Historias extraordinarias
Con más de 100 películas en su haber el chileno Raúl Ruiz fue no sólo uno de los directores más prolíficos sino también uno de los más personales y brillantes desde que arrancó a comienzos de la década de 1960 hasta su muerte en 2011. Por una encomiable iniciativa del realizador argentino Daniel Rosenfeld llega a tres salas locales esta maravillosa épica histórica de largo aliento (cuatro horas y media de duración), que nació como miniserie televisiva pero tuvo un merecido paso por la pantalla grande. Uno de los acontecimientos cinéfilos del año.
El cine como fuente inagotable de relatos; como una polifonía de voces en las que se entrecruza la literatura y la Historia; como un laberinto de narraciones que reposan en lo real, despegan gracias a lo onírico y alcanzan su dimensión infinita en la memoria del espectador. Podría estar hablando de Historias extraordinarias (2008). de Mariano Llinás, pero en realidad me refiero a la desbordante Misterios de Lisboa, de Raúl Ruiz, que pude disfrutar en su montaje cinematográfico de 266 minutos (272 según otras fuentes), una versión redux de los seis capítulos de una hora que se emitieron en la televisión portuguesa.
Adaptación de la novela homónima de Camilo Castelo Branco, Misterios de Lisboa se despliega como un mosaico inabarcable que arranca en la Lisboa del siglo XIX para luego propulsarse en espiral hacia otros tiempos y lugares (Italia, Francia, Brasil). Una saga protagonizada por huérfanos, bastardos y almas en pena atormentadas por su pasado. Una selecta representación de la comprometedora trastienda de la aristocracia portuguesa (y europea), entregada con resignación a las ironías del destino. Herederas francesas obcecadas con limpiar su honor, harapientos bandidos reconvertidos en nobles de nuevo cuño, asombrosas revelaciones paterno-filiales, amores ilícitos y, como la guinda del pastel, un personaje memorable: el Padre Dinis (un soberbio Adriano Luz), un maestro del disfraz que, cual personaje de historieta y figura omnisciente, parece estar en todas partes, mover todos los hilos.
Ruíz aborda este material con disciplina y audacia, surcando las cadenas de flashbacks (dentro de flashbacks, dentro de flashbacks...) con una cámara que parece danzar en torno a los personajes dibujando coreografías de ida y vuelta, revelando nuevos misterios en cada uno de sus movimientos, un poco a la manera de Mizoguchi.
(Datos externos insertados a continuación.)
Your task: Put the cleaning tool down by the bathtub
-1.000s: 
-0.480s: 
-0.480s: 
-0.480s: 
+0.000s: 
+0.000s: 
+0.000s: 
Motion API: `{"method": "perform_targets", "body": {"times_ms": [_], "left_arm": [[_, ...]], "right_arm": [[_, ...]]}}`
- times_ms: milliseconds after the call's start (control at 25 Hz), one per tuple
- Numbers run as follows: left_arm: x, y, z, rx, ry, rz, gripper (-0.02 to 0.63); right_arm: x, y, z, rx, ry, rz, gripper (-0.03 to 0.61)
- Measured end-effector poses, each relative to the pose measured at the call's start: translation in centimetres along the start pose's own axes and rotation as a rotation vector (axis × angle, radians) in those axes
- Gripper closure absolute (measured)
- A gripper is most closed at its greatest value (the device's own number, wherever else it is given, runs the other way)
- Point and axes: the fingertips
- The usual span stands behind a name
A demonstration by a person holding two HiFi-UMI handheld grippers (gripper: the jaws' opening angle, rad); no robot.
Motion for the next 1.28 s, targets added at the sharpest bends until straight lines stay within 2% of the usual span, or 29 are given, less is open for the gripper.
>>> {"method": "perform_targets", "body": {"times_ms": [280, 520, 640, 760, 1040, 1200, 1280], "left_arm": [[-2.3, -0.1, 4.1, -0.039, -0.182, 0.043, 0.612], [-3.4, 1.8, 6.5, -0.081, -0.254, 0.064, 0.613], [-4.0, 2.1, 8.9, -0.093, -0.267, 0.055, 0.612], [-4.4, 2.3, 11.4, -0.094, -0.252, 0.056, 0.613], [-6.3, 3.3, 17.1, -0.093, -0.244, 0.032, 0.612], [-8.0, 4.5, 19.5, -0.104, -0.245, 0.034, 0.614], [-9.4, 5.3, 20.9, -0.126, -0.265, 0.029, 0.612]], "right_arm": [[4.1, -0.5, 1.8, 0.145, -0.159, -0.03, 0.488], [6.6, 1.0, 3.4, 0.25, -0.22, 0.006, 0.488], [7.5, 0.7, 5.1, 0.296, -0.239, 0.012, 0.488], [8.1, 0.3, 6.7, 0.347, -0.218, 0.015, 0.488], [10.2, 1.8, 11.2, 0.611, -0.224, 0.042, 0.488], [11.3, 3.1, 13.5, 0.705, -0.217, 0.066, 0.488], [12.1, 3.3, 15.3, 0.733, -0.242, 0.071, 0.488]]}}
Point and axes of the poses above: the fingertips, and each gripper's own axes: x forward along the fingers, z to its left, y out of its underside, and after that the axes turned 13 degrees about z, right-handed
Las tomas son largas (en ocasiones, planos secuencias), la profundidad de campo, desmesurada y expresiva. De hecho, durante la película no podía dejar de pensar en Soberbia / The Magnificent Ambersons (1942), de Orson Welles, aunque a Ruiz no le interesa demasiado honrar la Historia y levantar mausoleos, sino más bien lo contrario: juguetear con sus protagonistas y desmitificar sus hitos, cuestión que también lo aleja ostensiblemente del trabajo de Manoel de Oliveira.
Podría pensarse en Misterios de Lisboa como de un gato de tres patas, con una garra puesta en la teatralidad, otra en una acepción sui generis del realismo baziniano y la tercera apoyada en unas inquietantes alteraciones onírico-alucinógenas. Un cóctel que no deja de mirarse en el espejo de la modernidad, fabricando mecanismos autoconscientes (ese amor prohibido filmado/observado desde detrás de unas cortinas). En el fondo, Ruíz aspira a reconciliarnos con el valor primigenio de la narración: el placer de ver, escuchar y dejarse embaucar.